» WHAT YOU SHOULD DO
Set down the entries again word for word, without any of the images.

» RECORD EXCERPTS
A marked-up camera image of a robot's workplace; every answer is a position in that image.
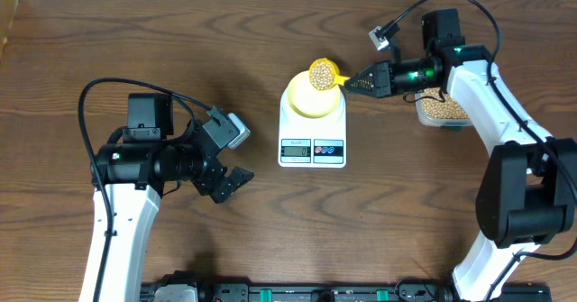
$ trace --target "yellow scoop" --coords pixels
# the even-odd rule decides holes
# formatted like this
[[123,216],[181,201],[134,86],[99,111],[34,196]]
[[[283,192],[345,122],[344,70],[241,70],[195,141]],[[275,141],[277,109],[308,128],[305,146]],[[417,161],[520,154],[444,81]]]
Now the yellow scoop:
[[317,90],[327,90],[336,85],[344,85],[349,77],[341,76],[339,67],[327,58],[317,59],[308,69],[308,78],[311,85]]

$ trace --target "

» SOLUTION TO THE PROBLEM
A marked-up camera image of a robot's workplace; every answer is a position in that image.
$ trace --target "yellow scoop" --coords pixels
# the even-odd rule decides holes
# formatted like this
[[123,216],[181,201],[134,86],[99,111],[34,196]]
[[[283,192],[345,122],[344,70],[241,70],[195,141]],[[275,141],[277,109],[308,128],[305,146]],[[417,161],[520,154],[444,81]]]
Now the yellow scoop:
[[317,90],[327,90],[336,85],[344,85],[349,77],[341,76],[339,67],[327,58],[317,59],[308,69],[308,78],[311,85]]

$ trace --target "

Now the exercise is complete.